Typically, all methods for pathogen testing are validated by vendors through an organization, such as AOAC International  , MicroVal, or AFNOR, either by an independent laboratory or a more stringent multi-laboratory study. However, according to FSMA, all microbiology methods utilized must be proven to be adequate for the particular products tested. Validation is required to demonstrate the method is equivalent to the reference method (for the matrices validated). Method verification will demonstrate it achieves an acceptable level of precision and accuracy, and there are no matrix effects or interference when utilized for the particular product(s) of the company.

Laboratory Accreditation

FSMA mandates laboratory accreditation with the objective to align commercial laboratories with government labs.

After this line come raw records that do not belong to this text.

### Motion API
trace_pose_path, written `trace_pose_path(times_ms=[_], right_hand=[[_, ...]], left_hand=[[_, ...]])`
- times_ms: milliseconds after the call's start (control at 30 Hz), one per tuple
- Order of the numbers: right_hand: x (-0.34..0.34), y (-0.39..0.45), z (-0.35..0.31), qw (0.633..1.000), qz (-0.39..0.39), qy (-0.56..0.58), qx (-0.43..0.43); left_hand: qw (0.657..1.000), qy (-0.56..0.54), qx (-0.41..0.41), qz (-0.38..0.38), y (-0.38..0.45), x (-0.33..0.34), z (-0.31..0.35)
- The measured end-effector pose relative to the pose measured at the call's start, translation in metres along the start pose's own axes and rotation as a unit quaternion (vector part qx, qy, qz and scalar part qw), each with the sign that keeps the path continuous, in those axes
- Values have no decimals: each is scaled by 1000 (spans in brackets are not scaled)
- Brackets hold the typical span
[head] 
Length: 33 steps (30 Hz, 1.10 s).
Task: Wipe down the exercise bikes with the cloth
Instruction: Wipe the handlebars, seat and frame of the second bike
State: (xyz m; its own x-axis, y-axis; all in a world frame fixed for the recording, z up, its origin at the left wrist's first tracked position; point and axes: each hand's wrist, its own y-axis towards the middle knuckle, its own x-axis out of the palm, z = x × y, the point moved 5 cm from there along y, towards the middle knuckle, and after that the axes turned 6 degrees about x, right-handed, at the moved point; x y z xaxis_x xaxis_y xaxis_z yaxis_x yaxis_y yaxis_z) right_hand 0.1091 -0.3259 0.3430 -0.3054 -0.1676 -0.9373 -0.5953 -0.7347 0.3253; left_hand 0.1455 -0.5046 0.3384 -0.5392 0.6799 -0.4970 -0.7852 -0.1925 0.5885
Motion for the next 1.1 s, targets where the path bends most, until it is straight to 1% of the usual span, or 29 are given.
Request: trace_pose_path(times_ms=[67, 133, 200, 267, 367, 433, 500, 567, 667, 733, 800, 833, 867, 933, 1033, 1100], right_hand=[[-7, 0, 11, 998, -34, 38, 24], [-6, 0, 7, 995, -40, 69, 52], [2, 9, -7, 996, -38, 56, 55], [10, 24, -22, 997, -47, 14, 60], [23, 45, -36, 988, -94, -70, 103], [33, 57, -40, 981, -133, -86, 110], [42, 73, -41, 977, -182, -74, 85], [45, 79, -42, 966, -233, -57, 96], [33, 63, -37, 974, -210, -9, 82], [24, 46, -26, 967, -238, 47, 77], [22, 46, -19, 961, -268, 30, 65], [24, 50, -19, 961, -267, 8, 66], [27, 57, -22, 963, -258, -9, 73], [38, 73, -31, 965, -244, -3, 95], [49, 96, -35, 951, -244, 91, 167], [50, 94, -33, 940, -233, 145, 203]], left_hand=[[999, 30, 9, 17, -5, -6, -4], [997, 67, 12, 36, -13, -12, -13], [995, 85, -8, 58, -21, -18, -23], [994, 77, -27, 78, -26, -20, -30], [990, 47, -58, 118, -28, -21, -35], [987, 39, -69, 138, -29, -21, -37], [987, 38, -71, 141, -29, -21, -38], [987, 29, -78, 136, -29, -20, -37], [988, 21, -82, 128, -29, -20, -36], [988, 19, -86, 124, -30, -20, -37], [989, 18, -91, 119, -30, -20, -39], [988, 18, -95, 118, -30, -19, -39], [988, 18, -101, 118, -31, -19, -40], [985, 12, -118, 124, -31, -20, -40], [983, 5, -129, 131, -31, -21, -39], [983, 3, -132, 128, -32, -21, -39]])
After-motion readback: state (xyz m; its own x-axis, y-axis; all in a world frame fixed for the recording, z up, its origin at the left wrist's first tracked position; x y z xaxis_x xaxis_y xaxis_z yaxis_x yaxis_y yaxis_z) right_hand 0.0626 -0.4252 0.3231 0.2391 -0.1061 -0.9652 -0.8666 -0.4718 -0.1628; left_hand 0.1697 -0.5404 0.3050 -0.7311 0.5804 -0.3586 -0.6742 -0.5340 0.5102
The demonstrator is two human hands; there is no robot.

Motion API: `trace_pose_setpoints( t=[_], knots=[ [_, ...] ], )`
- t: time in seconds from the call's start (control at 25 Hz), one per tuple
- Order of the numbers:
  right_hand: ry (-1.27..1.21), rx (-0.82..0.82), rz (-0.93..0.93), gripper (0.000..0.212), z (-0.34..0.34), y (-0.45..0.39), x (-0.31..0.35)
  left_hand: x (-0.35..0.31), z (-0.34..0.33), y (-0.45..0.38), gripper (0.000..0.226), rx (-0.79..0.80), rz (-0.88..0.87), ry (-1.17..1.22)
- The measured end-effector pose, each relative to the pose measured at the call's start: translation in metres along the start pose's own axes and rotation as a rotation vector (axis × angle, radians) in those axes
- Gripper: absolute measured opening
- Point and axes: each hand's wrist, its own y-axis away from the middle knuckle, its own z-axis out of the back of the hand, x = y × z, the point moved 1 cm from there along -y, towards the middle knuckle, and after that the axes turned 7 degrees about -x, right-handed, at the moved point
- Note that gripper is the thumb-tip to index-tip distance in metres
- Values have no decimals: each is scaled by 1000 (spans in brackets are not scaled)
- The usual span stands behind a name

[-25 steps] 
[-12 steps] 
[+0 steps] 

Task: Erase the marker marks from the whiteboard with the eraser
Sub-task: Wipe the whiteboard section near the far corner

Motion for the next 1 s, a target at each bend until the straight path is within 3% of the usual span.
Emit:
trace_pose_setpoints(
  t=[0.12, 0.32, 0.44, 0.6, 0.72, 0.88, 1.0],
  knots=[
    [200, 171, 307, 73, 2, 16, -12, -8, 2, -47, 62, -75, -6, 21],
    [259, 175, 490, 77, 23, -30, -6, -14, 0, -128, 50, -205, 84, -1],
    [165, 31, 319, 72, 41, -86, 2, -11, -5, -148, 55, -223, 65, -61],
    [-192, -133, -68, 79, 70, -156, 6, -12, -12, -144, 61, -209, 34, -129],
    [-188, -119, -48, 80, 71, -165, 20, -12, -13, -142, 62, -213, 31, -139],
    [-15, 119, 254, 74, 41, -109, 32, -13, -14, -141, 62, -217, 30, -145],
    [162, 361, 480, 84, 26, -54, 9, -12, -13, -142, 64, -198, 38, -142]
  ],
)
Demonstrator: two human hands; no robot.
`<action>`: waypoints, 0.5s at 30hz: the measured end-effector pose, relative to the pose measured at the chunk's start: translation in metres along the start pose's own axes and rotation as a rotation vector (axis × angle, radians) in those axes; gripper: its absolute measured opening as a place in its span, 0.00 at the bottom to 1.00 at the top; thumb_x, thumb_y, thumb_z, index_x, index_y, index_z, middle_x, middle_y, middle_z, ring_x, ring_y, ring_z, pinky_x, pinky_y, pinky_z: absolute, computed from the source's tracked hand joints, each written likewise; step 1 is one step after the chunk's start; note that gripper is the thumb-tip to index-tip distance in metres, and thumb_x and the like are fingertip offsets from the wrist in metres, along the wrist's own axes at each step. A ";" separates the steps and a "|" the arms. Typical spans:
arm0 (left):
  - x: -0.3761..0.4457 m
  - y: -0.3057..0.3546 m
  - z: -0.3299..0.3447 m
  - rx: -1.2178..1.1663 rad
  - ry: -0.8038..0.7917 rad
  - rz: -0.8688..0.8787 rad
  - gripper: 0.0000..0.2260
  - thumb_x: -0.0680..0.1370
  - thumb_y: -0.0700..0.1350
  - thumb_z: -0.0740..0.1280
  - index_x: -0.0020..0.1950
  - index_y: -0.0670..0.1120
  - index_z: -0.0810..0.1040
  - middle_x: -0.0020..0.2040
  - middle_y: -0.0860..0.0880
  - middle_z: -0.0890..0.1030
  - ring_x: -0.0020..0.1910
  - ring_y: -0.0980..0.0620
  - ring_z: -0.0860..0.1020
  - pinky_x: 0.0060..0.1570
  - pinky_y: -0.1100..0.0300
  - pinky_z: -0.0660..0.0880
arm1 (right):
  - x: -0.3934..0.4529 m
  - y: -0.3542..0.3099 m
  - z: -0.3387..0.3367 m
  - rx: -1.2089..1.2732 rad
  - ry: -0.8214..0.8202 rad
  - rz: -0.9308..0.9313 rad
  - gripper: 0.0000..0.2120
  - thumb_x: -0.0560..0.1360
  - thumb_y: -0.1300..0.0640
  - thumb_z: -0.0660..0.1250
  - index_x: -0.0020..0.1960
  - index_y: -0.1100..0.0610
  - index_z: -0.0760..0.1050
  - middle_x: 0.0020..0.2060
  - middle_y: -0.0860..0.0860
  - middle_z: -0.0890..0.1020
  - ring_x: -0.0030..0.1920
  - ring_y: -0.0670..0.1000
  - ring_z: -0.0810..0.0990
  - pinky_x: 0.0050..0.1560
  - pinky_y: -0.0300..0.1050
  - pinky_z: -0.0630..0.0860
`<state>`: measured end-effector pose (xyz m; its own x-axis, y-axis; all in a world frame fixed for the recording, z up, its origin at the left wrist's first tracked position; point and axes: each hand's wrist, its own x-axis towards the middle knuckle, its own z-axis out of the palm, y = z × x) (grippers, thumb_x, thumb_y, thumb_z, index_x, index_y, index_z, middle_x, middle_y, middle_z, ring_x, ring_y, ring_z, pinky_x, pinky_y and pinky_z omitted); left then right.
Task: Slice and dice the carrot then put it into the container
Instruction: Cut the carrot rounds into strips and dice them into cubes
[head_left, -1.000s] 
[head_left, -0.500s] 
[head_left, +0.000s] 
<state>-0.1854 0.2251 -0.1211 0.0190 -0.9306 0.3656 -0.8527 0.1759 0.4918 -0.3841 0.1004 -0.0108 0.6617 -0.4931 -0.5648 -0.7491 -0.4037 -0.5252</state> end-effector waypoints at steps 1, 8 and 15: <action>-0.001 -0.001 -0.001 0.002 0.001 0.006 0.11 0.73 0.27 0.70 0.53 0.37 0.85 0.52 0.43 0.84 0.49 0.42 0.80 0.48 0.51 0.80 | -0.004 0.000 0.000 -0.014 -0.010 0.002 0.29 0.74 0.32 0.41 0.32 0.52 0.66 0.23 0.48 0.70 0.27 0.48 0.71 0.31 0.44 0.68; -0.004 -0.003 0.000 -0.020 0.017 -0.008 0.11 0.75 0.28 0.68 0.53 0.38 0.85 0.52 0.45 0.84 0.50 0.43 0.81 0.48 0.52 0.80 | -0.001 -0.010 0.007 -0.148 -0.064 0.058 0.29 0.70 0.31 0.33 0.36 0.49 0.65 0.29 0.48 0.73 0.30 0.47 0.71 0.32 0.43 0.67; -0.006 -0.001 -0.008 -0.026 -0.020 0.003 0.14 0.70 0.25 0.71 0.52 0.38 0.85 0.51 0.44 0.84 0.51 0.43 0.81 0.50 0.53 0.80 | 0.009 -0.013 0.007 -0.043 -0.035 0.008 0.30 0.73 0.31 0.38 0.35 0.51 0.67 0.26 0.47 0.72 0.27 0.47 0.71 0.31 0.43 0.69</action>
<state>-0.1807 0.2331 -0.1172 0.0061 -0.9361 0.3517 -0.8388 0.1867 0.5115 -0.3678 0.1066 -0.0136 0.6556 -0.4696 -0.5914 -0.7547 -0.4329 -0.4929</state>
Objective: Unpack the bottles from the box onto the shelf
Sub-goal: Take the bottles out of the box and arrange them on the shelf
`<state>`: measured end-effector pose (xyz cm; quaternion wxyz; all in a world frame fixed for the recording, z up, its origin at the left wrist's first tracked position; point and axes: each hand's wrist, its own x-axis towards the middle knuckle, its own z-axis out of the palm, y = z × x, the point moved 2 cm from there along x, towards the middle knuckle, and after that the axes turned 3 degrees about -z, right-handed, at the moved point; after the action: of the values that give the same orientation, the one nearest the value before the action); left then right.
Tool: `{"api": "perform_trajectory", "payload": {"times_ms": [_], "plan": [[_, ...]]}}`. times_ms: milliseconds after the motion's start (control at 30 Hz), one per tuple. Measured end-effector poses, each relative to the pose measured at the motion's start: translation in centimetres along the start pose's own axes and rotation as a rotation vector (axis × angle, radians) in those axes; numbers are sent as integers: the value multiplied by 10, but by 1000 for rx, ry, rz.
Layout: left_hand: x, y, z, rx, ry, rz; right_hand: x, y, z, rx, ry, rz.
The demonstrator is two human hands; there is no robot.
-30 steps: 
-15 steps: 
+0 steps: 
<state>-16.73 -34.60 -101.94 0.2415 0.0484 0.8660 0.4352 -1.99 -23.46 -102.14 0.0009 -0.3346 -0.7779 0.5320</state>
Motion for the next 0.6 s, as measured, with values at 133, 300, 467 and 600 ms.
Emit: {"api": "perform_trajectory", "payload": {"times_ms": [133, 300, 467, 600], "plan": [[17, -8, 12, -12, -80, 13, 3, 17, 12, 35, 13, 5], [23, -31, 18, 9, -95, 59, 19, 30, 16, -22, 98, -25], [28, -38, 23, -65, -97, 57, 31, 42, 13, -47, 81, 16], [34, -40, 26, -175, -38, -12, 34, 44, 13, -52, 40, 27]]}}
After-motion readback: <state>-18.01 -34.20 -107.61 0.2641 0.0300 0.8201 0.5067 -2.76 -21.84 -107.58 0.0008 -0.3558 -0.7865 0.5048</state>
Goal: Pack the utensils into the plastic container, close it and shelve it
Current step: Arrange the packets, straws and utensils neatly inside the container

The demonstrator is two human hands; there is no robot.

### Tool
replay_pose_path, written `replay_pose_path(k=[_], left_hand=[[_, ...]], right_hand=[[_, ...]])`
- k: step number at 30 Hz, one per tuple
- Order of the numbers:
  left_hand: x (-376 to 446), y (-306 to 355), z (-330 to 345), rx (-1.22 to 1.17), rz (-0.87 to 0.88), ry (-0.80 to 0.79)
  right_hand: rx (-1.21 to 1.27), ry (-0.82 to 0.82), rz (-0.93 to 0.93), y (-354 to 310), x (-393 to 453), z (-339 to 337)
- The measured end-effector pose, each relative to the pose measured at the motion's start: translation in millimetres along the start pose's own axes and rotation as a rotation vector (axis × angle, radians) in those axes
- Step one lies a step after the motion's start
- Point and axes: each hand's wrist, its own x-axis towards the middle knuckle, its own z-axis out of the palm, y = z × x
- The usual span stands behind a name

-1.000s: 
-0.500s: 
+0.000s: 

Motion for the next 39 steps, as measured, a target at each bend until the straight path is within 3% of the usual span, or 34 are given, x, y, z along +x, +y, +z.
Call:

This would assist the acceptance of analytical data, improve the efficiency of government labs, and support the testing of food imports. The FDA establishes an accredited third-party certification body that must be used in a laboratory accreditation. The accreditation is done to the ISO 17025 standard, or equivalent. These accredited labs will report results of public health concern directly to the FDA. The agency is required to establish a registry of accrediting bodies and accredited laboratories that includes laboratory contact information. Laboratories must be accredited for the particular sampling or analytical testing methodologies used to analyze their particular products. The new rules are placing greater emphasis on laboratory expectations, technical competence, and use of validated methods, and thereby, improved consistency across the industry in producing reliable data. According to Tom Wechler, lab accreditation is not inconsequential. A sizable initial investment is required in order to put systems in place and provide proper training for staff. The review fee for accreditation can run $15,000 or more and, once accredited, labs can expect additional ongoing costs for staffing, management and overall compliance.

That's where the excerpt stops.